(Prompt)
Your answer should consist of each line from the data below that contains "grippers".
# # # # #
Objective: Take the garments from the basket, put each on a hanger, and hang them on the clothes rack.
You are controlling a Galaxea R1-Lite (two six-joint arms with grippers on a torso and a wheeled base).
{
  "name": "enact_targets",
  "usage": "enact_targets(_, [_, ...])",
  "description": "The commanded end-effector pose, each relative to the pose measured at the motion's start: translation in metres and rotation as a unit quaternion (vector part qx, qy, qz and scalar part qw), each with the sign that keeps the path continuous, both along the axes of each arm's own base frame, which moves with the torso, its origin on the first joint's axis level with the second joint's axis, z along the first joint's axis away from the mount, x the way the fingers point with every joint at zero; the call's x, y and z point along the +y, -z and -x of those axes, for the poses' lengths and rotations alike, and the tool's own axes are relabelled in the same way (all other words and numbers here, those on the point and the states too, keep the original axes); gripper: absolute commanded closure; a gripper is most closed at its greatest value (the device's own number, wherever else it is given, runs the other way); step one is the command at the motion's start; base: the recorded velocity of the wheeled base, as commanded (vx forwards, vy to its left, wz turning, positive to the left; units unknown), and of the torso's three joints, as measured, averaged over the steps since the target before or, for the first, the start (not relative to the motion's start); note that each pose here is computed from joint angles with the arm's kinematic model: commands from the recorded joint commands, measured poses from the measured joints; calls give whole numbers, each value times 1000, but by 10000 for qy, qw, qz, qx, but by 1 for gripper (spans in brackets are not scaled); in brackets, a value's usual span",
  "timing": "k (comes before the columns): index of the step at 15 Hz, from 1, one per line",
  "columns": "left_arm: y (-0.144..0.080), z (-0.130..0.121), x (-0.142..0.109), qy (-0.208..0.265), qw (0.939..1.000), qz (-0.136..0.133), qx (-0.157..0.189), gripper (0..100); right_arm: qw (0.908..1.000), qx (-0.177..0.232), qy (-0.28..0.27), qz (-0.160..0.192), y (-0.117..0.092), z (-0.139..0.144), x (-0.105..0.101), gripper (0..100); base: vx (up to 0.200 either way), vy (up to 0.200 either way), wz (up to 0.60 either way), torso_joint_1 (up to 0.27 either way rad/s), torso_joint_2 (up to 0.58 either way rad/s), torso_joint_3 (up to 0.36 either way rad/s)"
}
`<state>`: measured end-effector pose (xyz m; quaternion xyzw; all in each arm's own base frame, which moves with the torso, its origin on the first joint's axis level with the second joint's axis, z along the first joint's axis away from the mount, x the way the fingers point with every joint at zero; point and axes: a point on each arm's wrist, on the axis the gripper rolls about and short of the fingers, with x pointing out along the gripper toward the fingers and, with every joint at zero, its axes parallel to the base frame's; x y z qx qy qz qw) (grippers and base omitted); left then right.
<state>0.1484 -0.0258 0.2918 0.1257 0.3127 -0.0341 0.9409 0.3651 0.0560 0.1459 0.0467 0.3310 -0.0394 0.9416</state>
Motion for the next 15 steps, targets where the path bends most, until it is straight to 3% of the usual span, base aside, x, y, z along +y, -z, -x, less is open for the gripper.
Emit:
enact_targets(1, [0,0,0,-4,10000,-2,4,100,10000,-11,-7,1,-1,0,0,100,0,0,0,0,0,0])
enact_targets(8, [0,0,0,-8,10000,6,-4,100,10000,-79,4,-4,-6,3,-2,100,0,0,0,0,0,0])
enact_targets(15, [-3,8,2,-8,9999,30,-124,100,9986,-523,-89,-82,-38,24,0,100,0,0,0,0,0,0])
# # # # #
(Solution below)
You are controlling a Galaxea R1-Lite (two six-joint arms with grippers on a torso and a wheeled base).
`<state>`: measured end-effector pose (xyz m; quaternion xyzw; all in each arm's own base frame, which moves with the torso, its origin on the first joint's axis level with the second joint's axis, z along the first joint's axis away from the mount, x the way the fingers point with every joint at zero; point and axes: a point on each arm's wrist, on the axis the gripper rolls about and short of the fingers, with x pointing out along the gripper toward the fingers and, with every joint at zero, its axes parallel to the base frame's; x y z qx qy qz qw) (grippers and base omitted); left then right.

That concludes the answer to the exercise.